Last year this newspaper opposed an increase in the minimum wage on the ground that the state's economy, while starting to recover, was still fragile and an increase could hurt small businesses struggling to survive.
However, the state economy looks much stronger now. The unemployment rate, for the first time in years, is lower than the national rate -- an indication of improving job prospects. This is the right environment for an increase in the minimum wage because wages are being pushed up by the tight labor market. In this environment, a modest increase in the minimum wage would be no hardship on employers and would not be inflationary. Therefore we support it.
However, that support does not extend to a so-called living wage, also under consideration in the Legislature. This would require private companies that receive state contracts to pay employees at least $9.43 an hour, the minimum needed to sustain a four-member family above the poverty level.
The measure has passed the Senate Labor Committee. It would apply to businesses and nonprofit organizations that obtain contracts of at least $100,000.
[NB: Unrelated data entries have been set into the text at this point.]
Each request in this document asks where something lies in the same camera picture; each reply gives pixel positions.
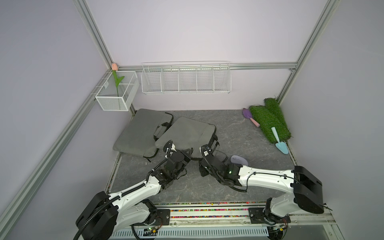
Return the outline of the white computer mouse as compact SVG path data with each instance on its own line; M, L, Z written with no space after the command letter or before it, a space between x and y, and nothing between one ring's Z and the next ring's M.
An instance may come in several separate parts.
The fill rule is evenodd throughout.
M248 161L241 157L241 156L237 156L237 155L232 155L231 156L231 163L233 164L238 164L238 165L243 165L243 166L248 166L249 163Z

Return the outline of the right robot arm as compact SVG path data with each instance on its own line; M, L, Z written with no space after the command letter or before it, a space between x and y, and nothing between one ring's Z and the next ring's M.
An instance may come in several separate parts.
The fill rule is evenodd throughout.
M249 187L277 190L284 194L269 198L263 211L265 219L282 219L290 213L303 210L312 214L324 213L323 184L302 166L292 170L265 170L219 160L213 149L200 148L201 175L211 175L221 185L246 193Z

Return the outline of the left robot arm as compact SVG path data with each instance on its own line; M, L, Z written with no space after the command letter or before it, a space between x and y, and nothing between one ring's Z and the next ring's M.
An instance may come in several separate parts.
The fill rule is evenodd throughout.
M94 195L76 220L78 231L74 239L107 240L126 227L155 222L158 209L149 197L171 186L191 159L190 149L170 149L166 158L150 170L143 181L120 192L101 191Z

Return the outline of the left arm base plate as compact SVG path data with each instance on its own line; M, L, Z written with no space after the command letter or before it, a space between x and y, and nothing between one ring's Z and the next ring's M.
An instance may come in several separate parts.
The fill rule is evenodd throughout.
M157 209L151 211L149 216L142 223L136 223L135 226L168 226L171 219L170 209Z

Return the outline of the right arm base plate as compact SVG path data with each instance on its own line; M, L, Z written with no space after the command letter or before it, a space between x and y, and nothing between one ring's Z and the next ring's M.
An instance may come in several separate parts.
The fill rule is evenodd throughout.
M249 208L248 211L251 224L266 224L272 226L291 223L291 219L288 215L284 217L276 217L272 214L266 215L265 208Z
The proposed living wage is considerably higher than the minimum wage, even if it is raised under one of the current proposals. As James Mak, a professor of economics at the University of Hawaii, testified, the living-wage proposal is "terrible" because it would affect only a small group of workers while increasing the cost of government contracts.
Existing laws add significantly to the cost of doing business in Hawaii. Further intrusions by government in the labor market with such plans as the living wage are unwarranted and unwise.
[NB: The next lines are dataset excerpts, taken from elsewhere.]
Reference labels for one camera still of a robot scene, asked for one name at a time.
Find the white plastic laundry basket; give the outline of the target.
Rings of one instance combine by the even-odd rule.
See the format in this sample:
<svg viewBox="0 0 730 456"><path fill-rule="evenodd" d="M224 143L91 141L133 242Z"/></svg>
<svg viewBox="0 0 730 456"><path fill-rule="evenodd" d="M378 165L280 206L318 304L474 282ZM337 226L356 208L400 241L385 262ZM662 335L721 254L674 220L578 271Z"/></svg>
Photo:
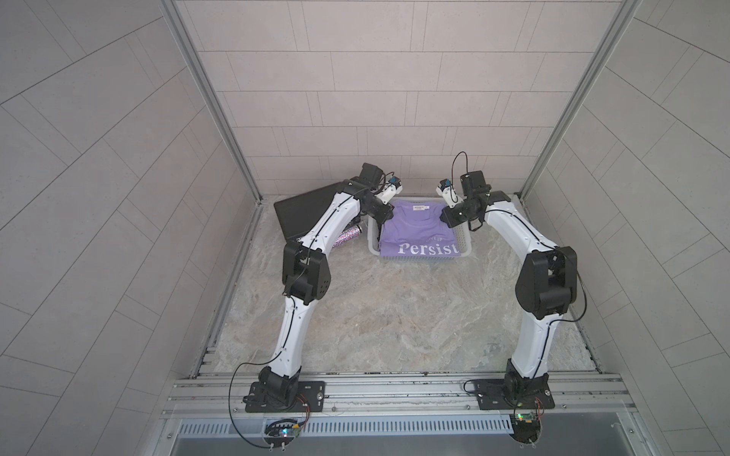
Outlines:
<svg viewBox="0 0 730 456"><path fill-rule="evenodd" d="M370 252L389 260L452 260L471 254L466 224L450 228L440 219L447 206L437 198L396 198L394 217L380 225L367 217Z"/></svg>

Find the purple glitter cylinder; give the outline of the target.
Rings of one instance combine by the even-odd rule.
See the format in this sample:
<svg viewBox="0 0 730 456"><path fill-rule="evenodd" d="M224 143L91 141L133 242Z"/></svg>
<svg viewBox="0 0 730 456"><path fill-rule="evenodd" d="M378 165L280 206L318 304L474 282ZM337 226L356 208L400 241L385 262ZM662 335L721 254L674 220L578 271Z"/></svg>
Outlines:
<svg viewBox="0 0 730 456"><path fill-rule="evenodd" d="M334 245L340 246L343 243L351 241L352 239L359 237L362 234L362 232L363 232L363 230L359 224L354 224L352 226L349 226L349 227L345 228L344 231L338 236Z"/></svg>

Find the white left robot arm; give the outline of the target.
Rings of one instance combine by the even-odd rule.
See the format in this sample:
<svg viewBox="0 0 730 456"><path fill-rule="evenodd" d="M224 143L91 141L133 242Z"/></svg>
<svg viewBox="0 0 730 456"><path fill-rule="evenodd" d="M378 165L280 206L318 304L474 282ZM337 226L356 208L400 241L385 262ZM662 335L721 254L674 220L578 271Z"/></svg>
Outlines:
<svg viewBox="0 0 730 456"><path fill-rule="evenodd" d="M362 214L379 223L391 220L390 201L401 191L394 174L365 163L359 175L338 184L322 212L305 207L291 214L319 218L305 235L287 241L283 249L284 316L273 359L259 374L263 389L279 402L290 406L296 401L304 340L312 313L331 284L328 256L336 240Z"/></svg>

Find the right circuit board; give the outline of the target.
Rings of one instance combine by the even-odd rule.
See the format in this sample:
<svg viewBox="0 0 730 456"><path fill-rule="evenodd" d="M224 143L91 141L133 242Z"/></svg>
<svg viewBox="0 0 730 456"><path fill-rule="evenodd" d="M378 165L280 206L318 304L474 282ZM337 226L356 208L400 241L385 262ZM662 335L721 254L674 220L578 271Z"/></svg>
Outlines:
<svg viewBox="0 0 730 456"><path fill-rule="evenodd" d="M511 438L520 445L535 447L542 434L541 419L532 412L511 415L513 434Z"/></svg>

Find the black briefcase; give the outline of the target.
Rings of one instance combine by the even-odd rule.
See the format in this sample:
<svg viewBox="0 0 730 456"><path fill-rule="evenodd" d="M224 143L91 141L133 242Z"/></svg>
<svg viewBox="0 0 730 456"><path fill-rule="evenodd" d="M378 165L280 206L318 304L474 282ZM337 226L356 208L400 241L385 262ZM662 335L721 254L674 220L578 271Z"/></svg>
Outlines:
<svg viewBox="0 0 730 456"><path fill-rule="evenodd" d="M279 226L287 241L307 235L330 207L339 184L330 184L274 203Z"/></svg>

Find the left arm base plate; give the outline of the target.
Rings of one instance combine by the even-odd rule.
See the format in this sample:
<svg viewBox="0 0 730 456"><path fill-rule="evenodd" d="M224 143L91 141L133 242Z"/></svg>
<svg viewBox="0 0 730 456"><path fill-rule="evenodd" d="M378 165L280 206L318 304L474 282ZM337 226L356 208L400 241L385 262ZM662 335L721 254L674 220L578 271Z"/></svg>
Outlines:
<svg viewBox="0 0 730 456"><path fill-rule="evenodd" d="M295 387L288 386L283 393L280 389L255 382L245 396L247 413L264 412L321 412L325 397L326 383L323 381L298 381Z"/></svg>

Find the aluminium corner profile left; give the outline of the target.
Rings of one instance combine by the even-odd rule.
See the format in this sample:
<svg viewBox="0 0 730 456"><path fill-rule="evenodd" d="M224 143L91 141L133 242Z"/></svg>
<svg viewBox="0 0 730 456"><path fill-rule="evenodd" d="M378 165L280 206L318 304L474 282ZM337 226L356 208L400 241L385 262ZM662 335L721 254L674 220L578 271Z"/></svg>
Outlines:
<svg viewBox="0 0 730 456"><path fill-rule="evenodd" d="M243 173L243 178L246 181L254 200L257 205L261 205L263 200L262 193L260 193L260 189L258 189L251 169L243 157L243 152L241 152L240 145L226 119L221 101L217 96L216 91L214 91L214 87L205 72L203 61L197 52L197 49L195 49L192 36L184 24L181 11L178 8L177 3L172 0L162 0L161 10L182 53L182 57L186 60L186 64L191 72L192 78L211 113L214 124L221 133L222 139L231 152L234 161L241 170L241 173Z"/></svg>

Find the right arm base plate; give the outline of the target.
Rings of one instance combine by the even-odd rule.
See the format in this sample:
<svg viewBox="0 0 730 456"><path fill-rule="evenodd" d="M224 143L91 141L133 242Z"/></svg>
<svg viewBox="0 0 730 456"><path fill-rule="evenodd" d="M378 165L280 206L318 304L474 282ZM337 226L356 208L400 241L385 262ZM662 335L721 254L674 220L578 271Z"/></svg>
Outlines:
<svg viewBox="0 0 730 456"><path fill-rule="evenodd" d="M552 410L555 402L547 384L549 375L536 378L474 379L464 384L480 410Z"/></svg>

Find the aluminium corner profile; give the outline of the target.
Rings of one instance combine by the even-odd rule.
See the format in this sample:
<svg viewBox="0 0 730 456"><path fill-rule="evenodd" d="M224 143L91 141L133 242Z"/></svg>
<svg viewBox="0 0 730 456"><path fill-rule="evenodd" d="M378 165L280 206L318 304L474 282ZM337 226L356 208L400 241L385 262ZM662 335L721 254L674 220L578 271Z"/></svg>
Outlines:
<svg viewBox="0 0 730 456"><path fill-rule="evenodd" d="M625 0L620 3L614 17L608 24L606 33L599 42L599 45L595 53L593 53L583 76L579 80L578 86L575 91L573 91L558 123L555 125L551 136L549 136L549 140L547 140L541 154L535 162L532 172L530 172L530 176L528 176L524 186L517 193L521 200L526 199L537 184L537 181L546 169L551 156L555 150L557 150L560 142L568 132L568 129L573 123L578 111L587 99L587 95L589 95L591 89L594 87L602 70L608 63L612 53L614 53L614 49L618 46L641 4L641 0Z"/></svg>
<svg viewBox="0 0 730 456"><path fill-rule="evenodd" d="M263 200L262 193L260 193L260 189L258 189L251 169L243 157L243 152L241 152L240 145L226 119L221 101L217 96L216 91L214 91L214 87L205 72L203 61L197 52L197 49L195 49L192 36L184 24L181 11L178 8L177 3L172 0L162 0L161 10L182 53L182 57L186 60L186 64L191 72L192 78L211 113L214 124L221 133L222 139L231 152L234 161L241 170L241 173L243 173L243 178L246 181L254 200L257 205L261 205Z"/></svg>

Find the aluminium front rail frame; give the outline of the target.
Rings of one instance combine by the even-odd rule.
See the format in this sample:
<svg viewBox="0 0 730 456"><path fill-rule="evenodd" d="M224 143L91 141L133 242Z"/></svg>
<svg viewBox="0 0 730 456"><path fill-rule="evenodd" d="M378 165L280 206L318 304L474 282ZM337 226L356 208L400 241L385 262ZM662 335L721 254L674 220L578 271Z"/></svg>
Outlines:
<svg viewBox="0 0 730 456"><path fill-rule="evenodd" d="M268 424L305 421L300 436L482 436L513 434L511 415L532 412L541 419L537 442L555 439L559 448L586 447L608 437L628 455L651 455L653 443L627 386L618 374L555 372L547 382L552 410L480 410L464 384L502 379L495 372L465 374L310 374L302 381L326 383L321 412L247 413L245 396L256 378L248 374L204 374L178 380L165 406L149 455L169 455L186 438L229 438L245 450L271 450L263 440Z"/></svg>

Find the purple Persist t-shirt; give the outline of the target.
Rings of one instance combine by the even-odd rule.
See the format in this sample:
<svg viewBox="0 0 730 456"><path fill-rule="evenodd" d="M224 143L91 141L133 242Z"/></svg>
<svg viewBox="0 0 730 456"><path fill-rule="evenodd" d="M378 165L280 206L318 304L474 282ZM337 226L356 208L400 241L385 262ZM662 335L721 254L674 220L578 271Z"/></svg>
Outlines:
<svg viewBox="0 0 730 456"><path fill-rule="evenodd" d="M381 228L379 252L389 258L456 258L454 229L441 222L443 201L393 202L394 216Z"/></svg>

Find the circuit board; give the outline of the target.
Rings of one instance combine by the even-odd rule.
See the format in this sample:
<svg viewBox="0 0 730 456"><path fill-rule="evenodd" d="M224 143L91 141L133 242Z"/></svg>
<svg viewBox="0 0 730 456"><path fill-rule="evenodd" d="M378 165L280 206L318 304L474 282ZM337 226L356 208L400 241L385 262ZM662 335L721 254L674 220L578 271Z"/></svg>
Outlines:
<svg viewBox="0 0 730 456"><path fill-rule="evenodd" d="M532 412L511 415L513 434L511 438L520 445L535 447L542 434L541 419Z"/></svg>
<svg viewBox="0 0 730 456"><path fill-rule="evenodd" d="M263 432L263 440L268 444L269 448L285 448L294 442L302 433L305 427L305 421L296 419L281 419L268 424Z"/></svg>

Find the aluminium corner profile right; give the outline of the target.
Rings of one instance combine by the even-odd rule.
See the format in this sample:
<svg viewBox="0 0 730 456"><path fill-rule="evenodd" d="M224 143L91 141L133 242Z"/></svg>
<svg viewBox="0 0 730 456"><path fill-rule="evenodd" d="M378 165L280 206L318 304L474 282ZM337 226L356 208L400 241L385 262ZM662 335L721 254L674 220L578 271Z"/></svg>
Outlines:
<svg viewBox="0 0 730 456"><path fill-rule="evenodd" d="M549 140L547 140L541 154L535 162L532 172L530 172L530 176L528 176L524 186L517 193L521 200L526 199L537 184L537 181L546 169L551 156L555 150L557 150L560 142L568 132L568 129L573 123L578 111L587 99L587 95L589 95L591 89L594 87L602 70L608 63L612 53L614 53L614 49L618 46L641 4L641 0L625 0L620 3L614 17L608 24L606 33L599 42L599 45L595 53L593 53L583 76L579 80L578 86L575 91L573 91L558 123L555 125L551 136L549 136Z"/></svg>

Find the left circuit board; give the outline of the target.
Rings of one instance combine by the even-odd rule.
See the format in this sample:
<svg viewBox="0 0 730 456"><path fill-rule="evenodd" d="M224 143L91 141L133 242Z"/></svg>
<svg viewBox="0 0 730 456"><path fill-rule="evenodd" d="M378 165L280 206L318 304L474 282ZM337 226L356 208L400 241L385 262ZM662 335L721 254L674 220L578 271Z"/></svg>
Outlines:
<svg viewBox="0 0 730 456"><path fill-rule="evenodd" d="M294 442L302 433L305 427L305 421L296 419L281 419L268 424L263 432L263 440L268 444L269 448L285 448Z"/></svg>

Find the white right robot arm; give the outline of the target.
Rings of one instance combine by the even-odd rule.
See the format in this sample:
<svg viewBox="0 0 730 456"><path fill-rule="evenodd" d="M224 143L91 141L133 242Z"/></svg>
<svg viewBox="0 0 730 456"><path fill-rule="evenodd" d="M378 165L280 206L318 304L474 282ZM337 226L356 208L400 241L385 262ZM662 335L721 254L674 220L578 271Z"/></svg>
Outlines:
<svg viewBox="0 0 730 456"><path fill-rule="evenodd" d="M440 219L450 228L463 223L470 231L494 228L523 263L515 284L515 296L523 311L517 348L508 361L504 391L515 404L525 396L547 389L549 351L555 327L578 295L577 254L561 247L541 234L520 213L511 197L494 191L480 171L461 176L464 196L459 197L454 184L439 182L436 191L447 207Z"/></svg>
This proposal would have a particularly onerous effect because it would force taxpayers to pay more for the goods and services that government buys than the market requires. This is no way to reduce the cost of government.
State must obey Felix
The issue: Legislative leaders are expressing reluctance to follow a federal judge's order to fully fund services for children with disabilities.Our view: The state must abide by the order to avoid a harsher directive from the court.
FEDERAL Judge David Ezra held the state in contempt of court more than a year ago for providing inadequate services for children with mental disabilities but some state legislators have failed to grasp the implications of the contempt citation. If legislators refuse to provide enough funds to comply with Ezra's order, they will be inviting a more intrusive court order.
In response to a class-action lawsuit filed on behalf of student Jennifer Felix, Ezra found the state in contempt for its failure to meet the terms of a 1994 decree to which the state had consented. The judge gave Superintendent of Education Paul LeMahieu, Health Director Bruce Anderson and a court-appointed special master powers to override state laws, rules and collective-bargaining agreements to achieve compliance.
Ezra could have gone further and still may. He could divert federal money that the state of Hawaii receives for other programs to be spent on the effort to educate mentally disabled children, and he could authorize a special master to take over the state school system. Legislators have no choice but to abide by the order or face those more extreme consequences.
"If they refuse to abide by the federal law, they are going to find themselves in great difficulty," Ezra said in a court proceeding. "Does the Legislature want that?"
House Speaker Calvin Say says he and other lawmakers are concerned only about "how resources are spent for the student." He asked, "Is the student getting the services we're spending the money on?" Say should realize that question already has been litigated, and the answer is embodied in the court order.
"My blood is starting to boil when I hear that the judge is kind of blaming the Legislature," said Senate President Robert Bunda, revealing his lack of appreciation of Ezra's authority.
"We'd like to look at all the solutions available to us," Bunda continued. "It's not a game of chicken. It's doing what is right."
Doing what is right is adopting the only solution available to the Legislature: Abide by the court order. This is not a matter of legislative discretion.
Lawmakers are understandably reluctant to accept the fact that their constitutional authority over the state's finances is trumped in this case by the federal court. But that is the reality.
It may not be good policy for the federal government to force the states to fund programs such as special education, but the fact is that it can and does. And there is no recourse.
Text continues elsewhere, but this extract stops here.